I used to watch news stories involving courtrooms and wonder about the plaintiffs. I watched them descend the building stairs surrounded by cameras and eager reporters.

I wondered about the verdict and their emotions and always said a little prayer thanking God it wasn't me.

Yesterday I experienced something that connected me with the people I've watched from a distance. Chris and I had a telephone hearing with a panel of doctors and insurance representatives to plead our case. We have found medical help for our mold exposure outside of our "network." We would like our carrier's support. The difference between us and other "victims" is that no one has lost their life as of yet and no one tried to hurt us. Ever. Even the doctors who suggested psychological evaluation weren't trying to hurt us. They simply didn't know.

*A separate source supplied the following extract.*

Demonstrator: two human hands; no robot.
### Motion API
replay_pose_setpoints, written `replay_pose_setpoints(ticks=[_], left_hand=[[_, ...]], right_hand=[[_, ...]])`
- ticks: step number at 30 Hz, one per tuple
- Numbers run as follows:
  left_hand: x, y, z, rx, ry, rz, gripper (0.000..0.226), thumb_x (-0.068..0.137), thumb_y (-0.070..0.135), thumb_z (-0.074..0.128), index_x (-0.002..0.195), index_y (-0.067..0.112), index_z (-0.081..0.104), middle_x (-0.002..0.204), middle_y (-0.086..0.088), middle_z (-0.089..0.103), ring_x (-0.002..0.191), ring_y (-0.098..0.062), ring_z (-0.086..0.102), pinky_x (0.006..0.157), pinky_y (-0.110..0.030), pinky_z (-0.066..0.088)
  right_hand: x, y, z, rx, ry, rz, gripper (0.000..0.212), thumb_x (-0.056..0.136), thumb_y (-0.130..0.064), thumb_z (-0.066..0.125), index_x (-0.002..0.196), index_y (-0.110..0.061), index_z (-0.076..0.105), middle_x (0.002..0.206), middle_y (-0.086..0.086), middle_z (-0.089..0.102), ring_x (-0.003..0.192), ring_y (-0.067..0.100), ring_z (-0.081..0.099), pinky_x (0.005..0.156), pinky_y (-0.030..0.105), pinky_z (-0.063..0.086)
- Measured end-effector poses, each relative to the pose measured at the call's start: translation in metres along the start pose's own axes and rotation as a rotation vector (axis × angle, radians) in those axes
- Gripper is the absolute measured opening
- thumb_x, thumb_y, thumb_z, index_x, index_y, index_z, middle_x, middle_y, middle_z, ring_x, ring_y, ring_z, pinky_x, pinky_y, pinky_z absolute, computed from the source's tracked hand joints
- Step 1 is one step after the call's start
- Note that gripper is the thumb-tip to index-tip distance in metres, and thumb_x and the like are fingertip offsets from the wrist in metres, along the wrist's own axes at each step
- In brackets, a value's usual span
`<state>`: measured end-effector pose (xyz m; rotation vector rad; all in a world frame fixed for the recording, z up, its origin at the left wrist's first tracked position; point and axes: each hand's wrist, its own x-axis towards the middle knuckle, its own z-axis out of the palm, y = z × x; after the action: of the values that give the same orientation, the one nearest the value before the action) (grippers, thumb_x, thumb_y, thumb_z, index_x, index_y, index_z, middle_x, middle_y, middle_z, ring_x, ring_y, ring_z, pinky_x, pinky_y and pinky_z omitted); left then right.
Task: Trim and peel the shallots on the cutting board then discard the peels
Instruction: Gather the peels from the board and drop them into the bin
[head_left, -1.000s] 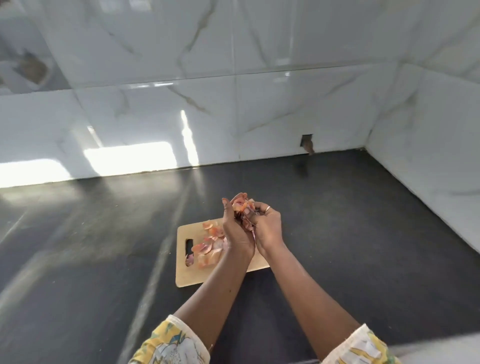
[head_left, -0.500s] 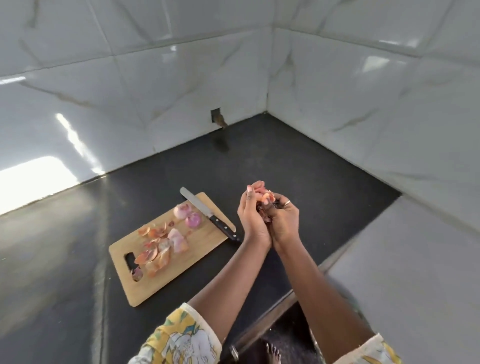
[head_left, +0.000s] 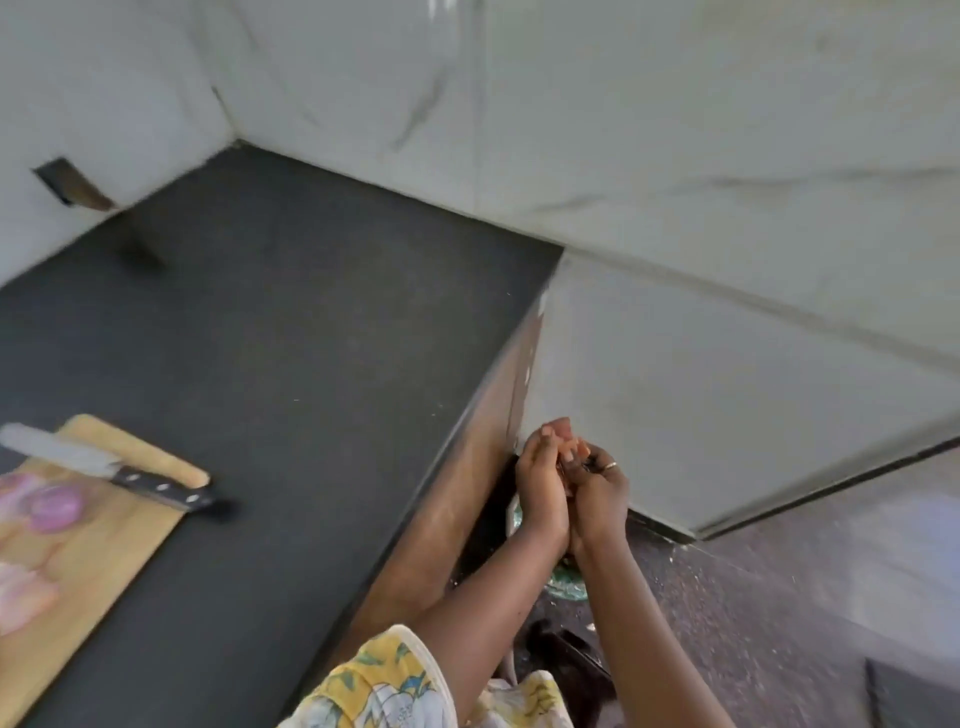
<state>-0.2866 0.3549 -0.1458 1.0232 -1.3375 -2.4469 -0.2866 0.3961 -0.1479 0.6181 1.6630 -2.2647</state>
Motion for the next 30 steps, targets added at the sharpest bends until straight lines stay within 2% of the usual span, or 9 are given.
replay_pose_setpoints(ticks=[5, 10, 13, 17, 19, 22, 25, 27, 30], left_hand=[[0.047, -0.097, 0.002, 0.129, 0.058, -0.260, 0.028, 0.097, 0.010, 0.037, 0.091, 0.010, 0.064, 0.086, -0.009, 0.066, 0.082, -0.022, 0.063, 0.079, -0.031, 0.051], [0.107, -0.191, -0.012, 0.207, 0.120, -0.521, 0.026, 0.095, 0.026, 0.046, 0.105, 0.013, 0.066, 0.109, -0.012, 0.067, 0.101, -0.026, 0.062, 0.094, -0.038, 0.049], [0.136, -0.227, -0.015, 0.199, 0.165, -0.591, 0.027, 0.094, 0.028, 0.047, 0.106, 0.011, 0.064, 0.103, -0.011, 0.067, 0.097, -0.028, 0.062, 0.087, -0.035, 0.050], [0.159, -0.246, -0.022, 0.134, 0.199, -0.616, 0.033, 0.097, 0.028, 0.040, 0.100, 0.005, 0.064, 0.080, -0.005, 0.067, 0.068, -0.017, 0.059, 0.056, -0.023, 0.046], [0.171, -0.254, -0.027, 0.118, 0.231, -0.626, 0.029, 0.098, 0.020, 0.039, 0.081, 0.010, 0.060, 0.063, 0.002, 0.067, 0.066, -0.012, 0.056, 0.056, -0.021, 0.044], [0.180, -0.257, -0.031, 0.144, 0.248, -0.621, 0.029, 0.098, 0.015, 0.039, 0.074, 0.014, 0.054, 0.068, 0.003, 0.059, 0.066, -0.009, 0.052, 0.058, -0.019, 0.041], [0.187, -0.266, -0.040, 0.183, 0.286, -0.620, 0.029, 0.098, 0.017, 0.039, 0.074, 0.015, 0.054, 0.065, 0.005, 0.060, 0.064, -0.008, 0.049, 0.056, -0.018, 0.038], [0.189, -0.268, -0.042, 0.187, 0.285, -0.644, 0.023, 0.098, 0.017, 0.039, 0.086, 0.012, 0.058, 0.083, 0.003, 0.059, 0.075, -0.012, 0.053, 0.063, -0.019, 0.039], [0.180, -0.258, -0.038, 0.257, 0.261, -0.607, 0.030, 0.094, 0.007, 0.045, 0.123, 0.009, 0.056, 0.119, -0.003, 0.060, 0.107, -0.017, 0.056, 0.095, -0.027, 0.043]], right_hand=[[0.078, 0.063, -0.063, 0.096, 0.217, 0.232, 0.020, 0.092, 0.010, 0.048, 0.090, -0.003, 0.062, 0.088, 0.016, 0.067, 0.084, 0.028, 0.066, 0.070, 0.032, 0.053], [0.143, 0.129, -0.106, 0.091, 0.319, 0.407, 0.018, 0.089, 0.012, 0.050, 0.087, -0.002, 0.061, 0.084, 0.016, 0.064, 0.077, 0.027, 0.063, 0.079, 0.040, 0.051], [0.175, 0.163, -0.123, 0.052, 0.375, 0.478, 0.018, 0.087, 0.011, 0.051, 0.080, -0.002, 0.061, 0.073, 0.015, 0.064, 0.065, 0.024, 0.062, 0.064, 0.033, 0.053], [0.206, 0.190, -0.136, 0.065, 0.357, 0.544, 0.024, 0.090, -0.003, 0.053, 0.066, -0.004, 0.058, 0.045, 0.004, 0.054, 0.039, 0.013, 0.047, 0.042, 0.022, 0.040], [0.217, 0.200, -0.139, 0.082, 0.328, 0.561, 0.024, 0.091, -0.004, 0.048, 0.069, -0.002, 0.060, 0.054, 0.009, 0.058, 0.045, 0.016, 0.052, 0.046, 0.023, 0.042], [0.231, 0.213, -0.140, 0.052, 0.335, 0.564, 0.025, 0.087, -0.003, 0.040, 0.082, -0.001, 0.065, 0.081, 0.017, 0.065, 0.066, 0.027, 0.059, 0.062, 0.033, 0.046], [0.239, 0.215, -0.140, -0.097, 0.359, 0.579, 0.023, 0.088, 0.002, 0.039, 0.090, -0.007, 0.060, 0.075, 0.010, 0.059, 0.063, 0.022, 0.055, 0.056, 0.031, 0.046], [0.237, 0.212, -0.139, -0.226, 0.397, 0.554, 0.032, 0.088, 0.004, 0.041, 0.100, -0.020, 0.060, 0.074, 0.004, 0.056, 0.070, 0.021, 0.058, 0.063, 0.033, 0.052], [0.233, 0.205, -0.139, -0.408, 0.490, 0.499, 0.021, 0.083, 0.002, 0.059, 0.079, -0.017, 0.068, 0.073, 0.004, 0.061, 0.084, 0.027, 0.067, 0.079, 0.040, 0.058]])
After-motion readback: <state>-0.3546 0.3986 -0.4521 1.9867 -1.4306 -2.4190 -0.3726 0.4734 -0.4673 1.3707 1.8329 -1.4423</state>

Still, recounting our story was painful. Far more painful than I expected. Our goal was to be non-emotional. Present the facts. It went fine until I talked about Reagan and his suffering. I still can't talk about those late nights. And after I finished, there was silence. We were done. We had presented our case in 13 minutes. We were alloted 15.

I thought I would feel different. Relieved. Hopeful. I expected a catharsis.

I felt none of that. Only sadness and sorrow.

Now I understand. It's painful reliving the past. That's what the victims on television alway say. It's not the verdict. It's the pain.

Now I understand why we suffer and go through hard times. It's to connect us with others. Even from a distance.